We were never quite sure what had caused the war.  Not even my father knew; but he and all the strong men of our town
marched to the front when the order came.  That made it hard for mother.  It had always been difficult to get food for all of us children, even when father was with us;  now there were many fast days, and my little brothers often cried because they were hungry.

All this was hard enough, but at least we had a roof over our heads.  Then the order came that by nightfall we would have to
leave our homes.  My mother had always been a quick, lively woman.  She had managed the affairs of the shop when father was away; she could think and give orders as well as any man.  But now she seemed stunned and bewildered and could not do any-thing for herself nor tell me what to do.  Perhaps it was because she was weak and ill, for my little sister was only a few days
old, and mother had not been able to leave her bed until the order came to gather up our household things by evening.  Now she sat half-dressed on the bed with the baby in her lap and my little brother sitting on the floor near her.  David had his finger in his mouth and seemed puzzled because mother didn't say anything, but stared ahead and did not even cry.  After a while she picked out a few things for me to make into a bundle some shawls and coats to keep the children warm, and the little food we had in the house.  Once she cried; it was when I told her that it would make our pack too heavy if we carried her wedding linen.  Mother
had been very proud of that linen.  She used to show it to the neighbor women when they came to see her.  She would never sell
it no matter how poor we were; now she cried to leave it behind.

I can't tell much about what happened after sunset.  The soldiers drove us through the streets and it was horrible to hear the
women and the children screaming as we hurried to get away.  As we passed the synagogue, Rabbi Yossel staggered through
the door.  He carried the Scroll in his arms;  he would allow no one else to carry it although it must have been very heavy for
such a feeble old man.  He carried nothing for himself -- not even an extra cloak -- only his talith and his Torah.  There was a
man in town, Jacob the blacksmith, whom I had been taught to avoid as an Epikuros for he used to mock at holy things and the ways of our people.  They did not take Jacob for the army because he was lame; so now he limped along with all of us homeless Jews, although we had never thought of him as a real Jew before.  When it began to rain he took off his leather jacket and made Rabbi Yossel put it on.  The Rabbi wrapped it around the Scroll and blessed Jacob for helping protect the Torah.  Jacob grew red and muttered in his beard as he limped on, the rain beating on his shivering shoulders.

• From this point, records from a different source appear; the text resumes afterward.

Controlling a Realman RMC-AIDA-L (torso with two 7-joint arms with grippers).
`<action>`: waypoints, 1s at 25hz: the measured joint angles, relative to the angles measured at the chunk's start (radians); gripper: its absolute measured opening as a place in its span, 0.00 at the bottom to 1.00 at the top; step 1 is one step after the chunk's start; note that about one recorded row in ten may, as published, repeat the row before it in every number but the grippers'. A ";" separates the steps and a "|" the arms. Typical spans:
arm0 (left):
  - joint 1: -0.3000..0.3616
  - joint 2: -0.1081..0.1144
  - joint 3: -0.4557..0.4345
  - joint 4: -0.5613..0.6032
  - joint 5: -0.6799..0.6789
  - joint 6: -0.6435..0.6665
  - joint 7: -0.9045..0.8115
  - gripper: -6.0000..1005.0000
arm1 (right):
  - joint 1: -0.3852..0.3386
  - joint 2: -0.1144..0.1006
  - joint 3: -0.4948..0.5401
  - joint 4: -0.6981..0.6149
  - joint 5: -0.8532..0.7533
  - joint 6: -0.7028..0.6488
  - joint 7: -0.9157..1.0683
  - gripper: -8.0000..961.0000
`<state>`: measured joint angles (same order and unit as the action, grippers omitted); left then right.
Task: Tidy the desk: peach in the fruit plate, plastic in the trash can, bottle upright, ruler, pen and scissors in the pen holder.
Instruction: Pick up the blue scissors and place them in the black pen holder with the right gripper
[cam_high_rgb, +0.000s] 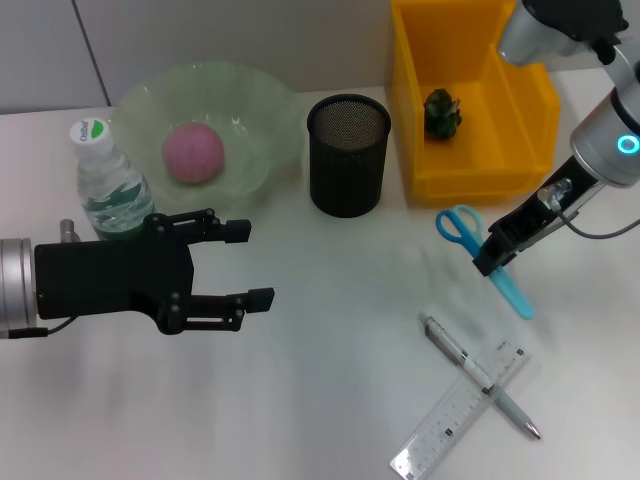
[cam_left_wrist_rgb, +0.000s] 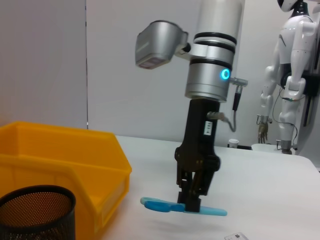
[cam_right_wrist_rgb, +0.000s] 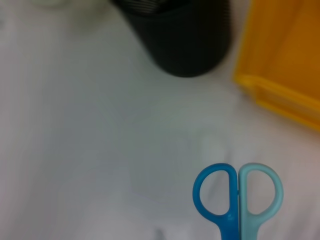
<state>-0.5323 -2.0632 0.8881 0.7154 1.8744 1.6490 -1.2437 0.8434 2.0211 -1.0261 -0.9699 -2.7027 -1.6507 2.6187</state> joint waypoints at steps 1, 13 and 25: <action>0.001 0.000 0.000 0.011 0.000 0.000 0.000 0.83 | -0.009 -0.002 0.000 -0.006 0.022 -0.005 -0.015 0.24; -0.004 0.000 0.000 0.020 0.000 -0.001 -0.001 0.83 | -0.114 -0.011 0.131 -0.057 0.290 -0.030 -0.322 0.26; -0.005 -0.001 0.000 0.038 -0.023 0.003 -0.014 0.83 | -0.196 0.014 0.151 -0.041 0.554 -0.025 -0.624 0.28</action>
<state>-0.5370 -2.0646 0.8882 0.7534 1.8516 1.6519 -1.2574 0.6478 2.0356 -0.8747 -1.0113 -2.1490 -1.6758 1.9950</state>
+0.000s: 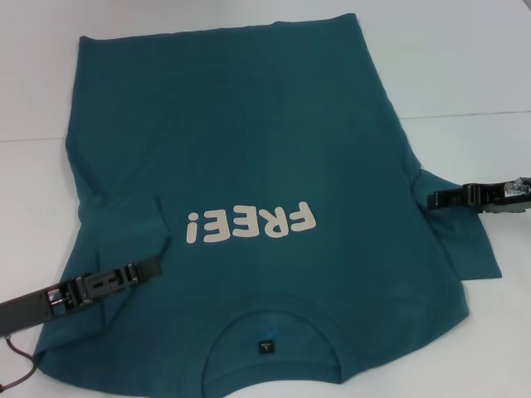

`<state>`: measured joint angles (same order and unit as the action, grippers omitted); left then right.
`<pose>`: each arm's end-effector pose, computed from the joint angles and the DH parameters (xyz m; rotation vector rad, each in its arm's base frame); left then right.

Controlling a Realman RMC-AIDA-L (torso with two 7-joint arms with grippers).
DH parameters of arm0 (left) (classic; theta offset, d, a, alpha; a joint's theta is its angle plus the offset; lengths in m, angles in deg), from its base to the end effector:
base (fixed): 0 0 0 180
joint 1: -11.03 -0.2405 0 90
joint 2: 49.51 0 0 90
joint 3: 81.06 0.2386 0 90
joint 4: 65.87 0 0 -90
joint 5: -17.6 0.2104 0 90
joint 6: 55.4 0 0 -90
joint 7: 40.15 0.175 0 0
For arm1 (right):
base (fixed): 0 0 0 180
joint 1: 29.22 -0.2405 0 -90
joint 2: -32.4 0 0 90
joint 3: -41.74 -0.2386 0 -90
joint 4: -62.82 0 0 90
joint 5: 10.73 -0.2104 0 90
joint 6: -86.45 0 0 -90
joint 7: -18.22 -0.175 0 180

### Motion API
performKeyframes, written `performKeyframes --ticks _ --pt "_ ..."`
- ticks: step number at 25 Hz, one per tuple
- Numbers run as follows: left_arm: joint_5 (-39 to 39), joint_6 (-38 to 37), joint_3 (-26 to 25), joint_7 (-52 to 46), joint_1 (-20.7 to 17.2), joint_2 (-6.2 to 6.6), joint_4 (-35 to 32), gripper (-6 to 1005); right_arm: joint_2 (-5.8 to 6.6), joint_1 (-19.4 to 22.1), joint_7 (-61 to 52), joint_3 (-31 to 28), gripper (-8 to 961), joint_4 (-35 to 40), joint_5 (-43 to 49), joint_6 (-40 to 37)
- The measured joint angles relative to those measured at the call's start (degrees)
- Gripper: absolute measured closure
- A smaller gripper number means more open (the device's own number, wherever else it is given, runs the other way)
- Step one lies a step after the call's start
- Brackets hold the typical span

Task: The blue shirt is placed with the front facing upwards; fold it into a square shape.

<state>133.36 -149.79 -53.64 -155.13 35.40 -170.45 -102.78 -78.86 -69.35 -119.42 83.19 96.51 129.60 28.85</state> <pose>-0.2666 0.3031 -0.0047 -2.2953 -1.6649 -1.0416 0.3162 0.4232 0.0329 -1.9654 1.5421 0.1732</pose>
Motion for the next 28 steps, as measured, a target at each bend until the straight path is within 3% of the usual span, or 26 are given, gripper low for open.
performKeyframes --ticks 15,28 --pt "-0.56 -0.02 -0.09 -0.03 -0.35 0.00 -0.01 391 -1.41 -1.28 0.00 0.12 65 -0.44 -0.26 0.35" --pt "-0.75 -0.26 -0.09 -0.17 -0.28 0.00 -0.01 391 -1.25 -1.62 -0.72 -0.11 87 -0.14 -0.49 -0.33"
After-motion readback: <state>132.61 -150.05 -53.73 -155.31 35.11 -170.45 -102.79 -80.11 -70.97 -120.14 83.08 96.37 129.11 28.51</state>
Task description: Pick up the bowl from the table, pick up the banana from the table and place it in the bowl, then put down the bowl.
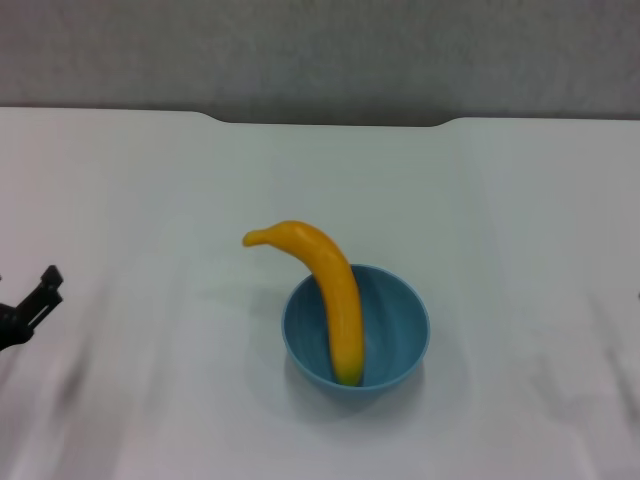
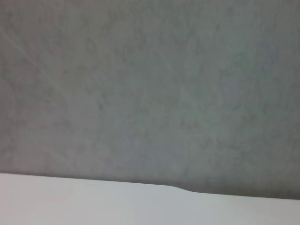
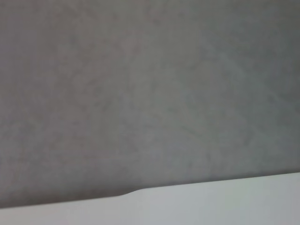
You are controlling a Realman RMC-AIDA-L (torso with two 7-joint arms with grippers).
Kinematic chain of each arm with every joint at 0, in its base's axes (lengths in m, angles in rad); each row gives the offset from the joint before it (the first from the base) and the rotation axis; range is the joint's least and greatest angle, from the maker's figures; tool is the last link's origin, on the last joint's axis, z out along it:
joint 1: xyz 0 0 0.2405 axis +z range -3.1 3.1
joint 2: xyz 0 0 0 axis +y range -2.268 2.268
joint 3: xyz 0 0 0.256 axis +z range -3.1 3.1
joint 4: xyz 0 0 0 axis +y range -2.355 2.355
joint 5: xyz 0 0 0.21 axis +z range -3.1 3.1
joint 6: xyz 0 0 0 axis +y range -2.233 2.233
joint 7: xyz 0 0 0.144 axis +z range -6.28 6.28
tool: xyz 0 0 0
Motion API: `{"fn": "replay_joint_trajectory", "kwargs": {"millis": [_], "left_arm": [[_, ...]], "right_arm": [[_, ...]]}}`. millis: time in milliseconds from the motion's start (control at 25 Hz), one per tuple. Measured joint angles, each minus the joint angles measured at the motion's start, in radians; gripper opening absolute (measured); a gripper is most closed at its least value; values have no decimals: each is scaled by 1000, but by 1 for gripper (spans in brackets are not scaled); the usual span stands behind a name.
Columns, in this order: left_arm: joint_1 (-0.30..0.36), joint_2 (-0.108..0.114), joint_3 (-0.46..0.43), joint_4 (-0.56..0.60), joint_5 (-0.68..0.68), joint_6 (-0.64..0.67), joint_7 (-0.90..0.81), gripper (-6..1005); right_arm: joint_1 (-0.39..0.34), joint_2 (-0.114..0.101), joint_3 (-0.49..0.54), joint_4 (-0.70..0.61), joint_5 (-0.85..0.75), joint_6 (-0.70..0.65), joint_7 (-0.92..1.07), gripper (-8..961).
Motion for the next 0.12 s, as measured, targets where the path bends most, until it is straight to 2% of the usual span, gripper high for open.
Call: {"fn": "replay_joint_trajectory", "kwargs": {"millis": [120], "left_arm": [[8, 0, -2, 4, -30, 1, 66, 908]], "right_arm": [[-5, -2, 0, -2, 31, 0, 2, 888]]}}
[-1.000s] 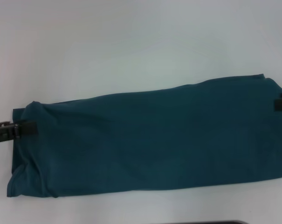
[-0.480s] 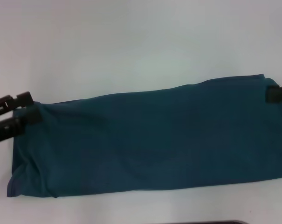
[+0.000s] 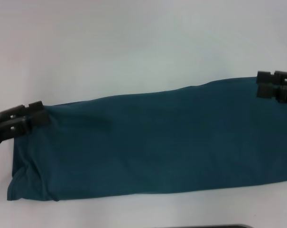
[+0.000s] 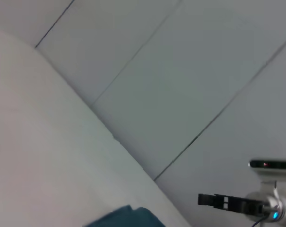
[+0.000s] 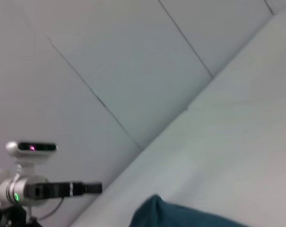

When we looked back the sky was red for our town was already in flames.  Some of the women prayed and wept and one of them laughed madly and clapped her hands to see the fire.  It was now quite dark and we did not know to what place we were bound; we only knew that we must tramp along the muddy roads until the soldiers told us we could rest.  At last they did order
us to halt for the night, and we threw ourselves down beside the road and tried to sleep.  I shall never forget that night.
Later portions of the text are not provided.